Using SAX to Read Other Formats

ORIGINAL DRAFT

XML has quickly become the format of choice for a wide variety of applications. But not all formats are accessible through XML, and migrating formats is often inadvisable. While there are benefits to be gained, there typically are good reasons why developers selected other data formats. It would be nice to have the ability to process these formats with the wide array of emerging XML tools. It turns out to be fairly simple to expose alternative formats without requiring any actual migration. In fact, all you really need to do is implement a suitable XMLReader, which is precisely what we’ll look at in this article.

We’ll implement of a few simple XMLReader variants that show you how to handle three different formats. The first handles simple Java Property files and demonstrates the basic technique. The second reads information directly from a file system, listing both files and subdirectories in a hierarchy that reflects the director structure. The third handles log files and can be used where events follow a columnar format that can be specified using a name, offset and length for each column.
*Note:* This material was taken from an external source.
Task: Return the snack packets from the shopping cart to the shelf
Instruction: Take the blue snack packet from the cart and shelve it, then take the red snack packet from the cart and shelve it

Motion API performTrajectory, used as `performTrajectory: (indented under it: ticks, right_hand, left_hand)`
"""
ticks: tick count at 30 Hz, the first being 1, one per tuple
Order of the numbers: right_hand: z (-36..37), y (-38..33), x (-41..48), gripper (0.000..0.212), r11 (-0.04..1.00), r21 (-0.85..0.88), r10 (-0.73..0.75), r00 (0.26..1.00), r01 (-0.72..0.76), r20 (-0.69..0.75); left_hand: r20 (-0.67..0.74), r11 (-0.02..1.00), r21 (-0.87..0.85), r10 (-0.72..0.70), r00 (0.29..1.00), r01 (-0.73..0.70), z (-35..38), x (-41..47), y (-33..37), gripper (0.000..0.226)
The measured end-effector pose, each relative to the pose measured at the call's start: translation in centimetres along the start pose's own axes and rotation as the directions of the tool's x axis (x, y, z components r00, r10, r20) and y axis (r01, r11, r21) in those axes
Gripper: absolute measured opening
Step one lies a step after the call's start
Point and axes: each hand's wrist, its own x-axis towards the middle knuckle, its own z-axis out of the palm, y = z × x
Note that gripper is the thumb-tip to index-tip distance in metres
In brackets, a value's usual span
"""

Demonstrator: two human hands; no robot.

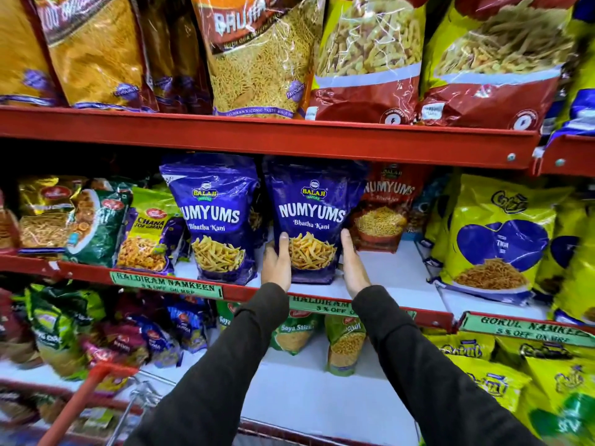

At the apex each of these implementations is an AbstractXMLReader that makes it easy to build XMLReader classes. For each of the demonstration classes, you’ll also find a test class that shows what the output looks like. For both the Java properties and the Log file test, these classes generate a suitable test file. For the file system test, the current directory is assumed to be the root.

Figure 1: Our example XMLReader classes all inherit from the AbstractXMLReader.

Let’s take a look at the process. In each case, we need an appropriate XMLReader, which has a parse method that takes either a string argument (for a file name) or an InputSource argument. The output gets directed to a SAX parser if you call the setContentHandler with an appropriate handler. For test purposes, we’ll use the Apache Xerces XMLSerializer, but in practice you would typically use either your own SAX ContentHandler or an XSLT processor to handle the output, thus enabling you to do more sophisticated processing or transformations.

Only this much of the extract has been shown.